_Work item_
The whole of the data must be transcribed exactly.

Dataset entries

┌──

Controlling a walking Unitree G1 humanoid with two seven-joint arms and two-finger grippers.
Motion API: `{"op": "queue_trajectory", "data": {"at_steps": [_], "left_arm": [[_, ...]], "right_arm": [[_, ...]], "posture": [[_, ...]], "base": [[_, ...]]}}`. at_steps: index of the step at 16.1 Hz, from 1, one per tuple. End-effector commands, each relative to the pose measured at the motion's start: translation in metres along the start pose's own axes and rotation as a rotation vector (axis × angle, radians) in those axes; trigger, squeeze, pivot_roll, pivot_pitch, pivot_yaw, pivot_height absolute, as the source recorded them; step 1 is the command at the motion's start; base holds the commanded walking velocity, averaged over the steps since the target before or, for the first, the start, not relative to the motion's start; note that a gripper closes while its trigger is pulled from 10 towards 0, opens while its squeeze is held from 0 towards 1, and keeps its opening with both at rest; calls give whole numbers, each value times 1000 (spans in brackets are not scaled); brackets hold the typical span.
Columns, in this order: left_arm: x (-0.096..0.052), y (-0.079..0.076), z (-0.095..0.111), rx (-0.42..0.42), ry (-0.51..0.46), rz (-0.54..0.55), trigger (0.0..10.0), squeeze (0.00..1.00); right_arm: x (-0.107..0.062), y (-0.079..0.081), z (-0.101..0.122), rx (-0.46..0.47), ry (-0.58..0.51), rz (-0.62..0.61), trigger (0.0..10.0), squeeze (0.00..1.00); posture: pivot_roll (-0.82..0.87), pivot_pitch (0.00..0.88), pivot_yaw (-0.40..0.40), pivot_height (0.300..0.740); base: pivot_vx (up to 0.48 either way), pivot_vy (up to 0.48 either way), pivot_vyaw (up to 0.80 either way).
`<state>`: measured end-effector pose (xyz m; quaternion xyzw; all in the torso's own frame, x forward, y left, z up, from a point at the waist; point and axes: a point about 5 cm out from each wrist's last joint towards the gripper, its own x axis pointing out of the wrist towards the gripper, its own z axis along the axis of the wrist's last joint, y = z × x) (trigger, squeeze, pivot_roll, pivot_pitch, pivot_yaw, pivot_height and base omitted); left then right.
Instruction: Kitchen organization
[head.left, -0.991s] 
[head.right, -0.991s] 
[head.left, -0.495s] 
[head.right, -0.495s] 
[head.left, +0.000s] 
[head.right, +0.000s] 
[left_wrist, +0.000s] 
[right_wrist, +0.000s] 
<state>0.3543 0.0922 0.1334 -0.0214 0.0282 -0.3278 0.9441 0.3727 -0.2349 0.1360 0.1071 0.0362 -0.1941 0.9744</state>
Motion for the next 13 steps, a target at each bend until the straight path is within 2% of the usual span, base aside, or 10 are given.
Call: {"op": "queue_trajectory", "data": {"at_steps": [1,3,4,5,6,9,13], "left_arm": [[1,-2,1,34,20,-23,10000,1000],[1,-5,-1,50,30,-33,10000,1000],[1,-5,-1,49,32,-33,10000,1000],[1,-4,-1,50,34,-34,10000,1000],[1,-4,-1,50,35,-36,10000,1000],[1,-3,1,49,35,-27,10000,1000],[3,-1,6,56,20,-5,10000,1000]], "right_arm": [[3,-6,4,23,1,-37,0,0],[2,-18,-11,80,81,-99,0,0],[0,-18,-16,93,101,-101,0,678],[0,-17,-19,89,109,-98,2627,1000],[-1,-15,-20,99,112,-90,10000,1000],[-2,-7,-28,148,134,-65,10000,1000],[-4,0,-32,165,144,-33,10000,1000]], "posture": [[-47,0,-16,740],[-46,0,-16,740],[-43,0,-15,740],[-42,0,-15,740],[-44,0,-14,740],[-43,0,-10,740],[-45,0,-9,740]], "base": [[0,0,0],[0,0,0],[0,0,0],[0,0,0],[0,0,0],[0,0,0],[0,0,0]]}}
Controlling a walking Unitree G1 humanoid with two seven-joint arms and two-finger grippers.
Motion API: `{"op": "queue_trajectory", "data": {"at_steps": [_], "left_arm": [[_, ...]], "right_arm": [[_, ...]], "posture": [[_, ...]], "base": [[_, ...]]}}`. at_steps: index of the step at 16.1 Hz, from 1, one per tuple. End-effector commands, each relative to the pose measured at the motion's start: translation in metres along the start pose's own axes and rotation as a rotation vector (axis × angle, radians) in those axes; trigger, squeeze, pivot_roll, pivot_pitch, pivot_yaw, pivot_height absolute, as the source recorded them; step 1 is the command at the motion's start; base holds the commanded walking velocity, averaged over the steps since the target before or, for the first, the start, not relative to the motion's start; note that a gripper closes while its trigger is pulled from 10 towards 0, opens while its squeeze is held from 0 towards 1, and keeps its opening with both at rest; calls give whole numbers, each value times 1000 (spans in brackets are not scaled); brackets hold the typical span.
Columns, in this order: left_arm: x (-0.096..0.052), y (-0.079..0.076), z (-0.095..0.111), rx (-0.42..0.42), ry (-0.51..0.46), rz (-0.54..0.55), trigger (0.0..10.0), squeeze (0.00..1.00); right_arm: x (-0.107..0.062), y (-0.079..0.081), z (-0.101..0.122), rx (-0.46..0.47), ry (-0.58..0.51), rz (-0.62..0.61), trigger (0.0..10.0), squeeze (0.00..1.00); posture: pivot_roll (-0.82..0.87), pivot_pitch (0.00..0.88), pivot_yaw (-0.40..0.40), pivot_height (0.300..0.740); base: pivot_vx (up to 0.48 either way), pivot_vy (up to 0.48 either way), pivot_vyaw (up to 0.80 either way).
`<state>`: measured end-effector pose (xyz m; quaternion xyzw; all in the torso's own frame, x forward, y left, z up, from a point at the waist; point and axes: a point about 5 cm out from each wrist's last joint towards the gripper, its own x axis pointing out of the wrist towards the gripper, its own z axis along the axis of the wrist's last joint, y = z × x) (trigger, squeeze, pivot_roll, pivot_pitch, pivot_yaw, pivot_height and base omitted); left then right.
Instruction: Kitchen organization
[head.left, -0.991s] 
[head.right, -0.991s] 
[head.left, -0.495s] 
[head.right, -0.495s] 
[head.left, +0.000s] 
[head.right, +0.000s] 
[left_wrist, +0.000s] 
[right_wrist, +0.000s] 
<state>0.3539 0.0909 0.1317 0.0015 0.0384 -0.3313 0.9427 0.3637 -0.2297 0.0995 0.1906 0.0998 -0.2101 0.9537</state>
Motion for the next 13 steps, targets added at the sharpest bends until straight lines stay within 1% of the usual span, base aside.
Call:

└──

_Solution to this exercise_
Controlling a walking Unitree G1 humanoid with two seven-joint arms and two-finger grippers.
Motion API: `{"op": "queue_trajectory", "data": {"at_steps": [_], "left_arm": [[_, ...]], "right_arm": [[_, ...]], "posture": [[_, ...]], "base": [[_, ...]]}}`. at_steps: index of the step at 16.1 Hz, from 1, one per tuple. End-effector commands, each relative to the pose measured at the motion's start: translation in metres along the start pose's own axes and rotation as a rotation vector (axis × angle, radians) in those axes; trigger, squeeze, pivot_roll, pivot_pitch, pivot_yaw, pivot_height absolute, as the source recorded them; step 1 is the command at the motion's start; base holds the commanded walking velocity, averaged over the steps since the target before or, for the first, the start, not relative to the motion's start; note that a gripper closes while its trigger is pulled from 10 towards 0, opens while its squeeze is held from 0 towards 1, and keeps its opening with both at rest; calls give whole numbers, each value times 1000 (spans in brackets are not scaled); brackets hold the typical span.
Columns, in this order: left_arm: x (-0.096..0.052), y (-0.079..0.076), z (-0.095..0.111), rx (-0.42..0.42), ry (-0.51..0.46), rz (-0.54..0.55), trigger (0.0..10.0), squeeze (0.00..1.00); right_arm: x (-0.107..0.062), y (-0.079..0.081), z (-0.101..0.122), rx (-0.46..0.47), ry (-0.58..0.51), rz (-0.62..0.61), trigger (0.0..10.0), squeeze (0.00..1.00); posture: pivot_roll (-0.82..0.87), pivot_pitch (0.00..0.88), pivot_yaw (-0.40..0.40), pivot_height (0.300..0.740); base: pivot_vx (up to 0.48 either way), pivot_vy (up to 0.48 either way), pivot_vyaw (up to 0.80 either way).
`<state>`: measured end-effector pose (xyz m; quaternion xyzw; all in the torso's own frame, x forward, y left, z up, from a point at the waist; point and axes: a point about 5 cm out from each wrist's last joint towards the gripper, its own x axis pointing out of the wrist towards the gripper, its own z axis along the axis of the wrist's last joint, y = z × x) (trigger, squeeze, pivot_roll, pivot_pitch, pivot_yaw, pivot_height and base omitted); left then right.
Instruction: Kitchen organization
[head.left, -0.991s] 
[head.right, -0.991s] 
[head.left, -0.495s] 
[head.right, -0.495s] 
[head.left, +0.000s] 
[head.right, +0.000s] 
[left_wrist, +0.000s] 
[right_wrist, +0.000s] 
<state>0.3543 0.0922 0.1334 -0.0214 0.0282 -0.3278 0.9441 0.3727 -0.2349 0.1360 0.1071 0.0362 -0.1941 0.9744</state>
Motion for the next 13 steps, a target at each bend until the straight path is within 2% of the usual span, base aside, or 10 are given.
Call: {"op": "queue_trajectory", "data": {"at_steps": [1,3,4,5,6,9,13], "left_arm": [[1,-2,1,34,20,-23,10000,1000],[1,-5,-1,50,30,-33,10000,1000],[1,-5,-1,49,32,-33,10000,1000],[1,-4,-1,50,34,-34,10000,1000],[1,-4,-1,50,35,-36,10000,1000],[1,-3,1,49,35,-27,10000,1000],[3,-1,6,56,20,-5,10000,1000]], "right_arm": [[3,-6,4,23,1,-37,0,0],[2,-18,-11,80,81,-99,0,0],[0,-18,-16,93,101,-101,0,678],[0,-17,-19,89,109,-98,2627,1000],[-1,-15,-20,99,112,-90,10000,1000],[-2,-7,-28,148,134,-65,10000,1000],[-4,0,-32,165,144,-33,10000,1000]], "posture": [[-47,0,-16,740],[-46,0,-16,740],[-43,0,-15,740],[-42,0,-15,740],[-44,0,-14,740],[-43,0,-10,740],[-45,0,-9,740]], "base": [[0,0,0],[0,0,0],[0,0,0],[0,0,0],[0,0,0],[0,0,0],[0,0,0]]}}
Controlling a walking Unitree G1 humanoid with two seven-joint arms and two-finger grippers.
Motion API: `{"op": "queue_trajectory", "data": {"at_steps": [_], "left_arm": [[_, ...]], "right_arm": [[_, ...]], "posture": [[_, ...]], "base": [[_, ...]]}}`. at_steps: index of the step at 16.1 Hz, from 1, one per tuple. End-effector commands, each relative to the pose measured at the motion's start: translation in metres along the start pose's own axes and rotation as a rotation vector (axis × angle, radians) in those axes; trigger, squeeze, pivot_roll, pivot_pitch, pivot_yaw, pivot_height absolute, as the source recorded them; step 1 is the command at the motion's start; base holds the commanded walking velocity, averaged over the steps since the target before or, for the first, the start, not relative to the motion's start; note that a gripper closes while its trigger is pulled from 10 towards 0, opens while its squeeze is held from 0 towards 1, and keeps its opening with both at rest; calls give whole numbers, each value times 1000 (spans in brackets are not scaled); brackets hold the typical span.
Columns, in this order: left_arm: x (-0.096..0.052), y (-0.079..0.076), z (-0.095..0.111), rx (-0.42..0.42), ry (-0.51..0.46), rz (-0.54..0.55), trigger (0.0..10.0), squeeze (0.00..1.00); right_arm: x (-0.107..0.062), y (-0.079..0.081), z (-0.101..0.122), rx (-0.46..0.47), ry (-0.58..0.51), rz (-0.62..0.61), trigger (0.0..10.0), squeeze (0.00..1.00); posture: pivot_roll (-0.82..0.87), pivot_pitch (0.00..0.88), pivot_yaw (-0.40..0.40), pivot_height (0.300..0.740); base: pivot_vx (up to 0.48 either way), pivot_vy (up to 0.48 either way), pivot_vyaw (up to 0.80 either way).
`<state>`: measured end-effector pose (xyz m; quaternion xyzw; all in the torso's own frame, x forward, y left, z up, from a point at the waist; point and axes: a point about 5 cm out from each wrist's last joint towards the gripper, its own x axis pointing out of the wrist towards the gripper, its own z axis along the axis of the wrist's last joint, y = z × x) (trigger, squeeze, pivot_roll, pivot_pitch, pivot_yaw, pivot_height and base omitted); left then right.
Instruction: Kitchen organization
[head.left, -0.991s] 
[head.right, -0.991s] 
[head.left, -0.495s] 
[head.right, -0.495s] 
[head.left, +0.000s] 
[head.right, +0.000s] 
[left_wrist, +0.000s] 
[right_wrist, +0.000s] 
<state>0.3539 0.0909 0.1317 0.0015 0.0384 -0.3313 0.9427 0.3637 -0.2297 0.0995 0.1906 0.0998 -0.2101 0.9537</state>
Motion for the next 13 steps, targets added at the sharpest bends until straight lines stay within 1% of the usual span, base aside.
Call:

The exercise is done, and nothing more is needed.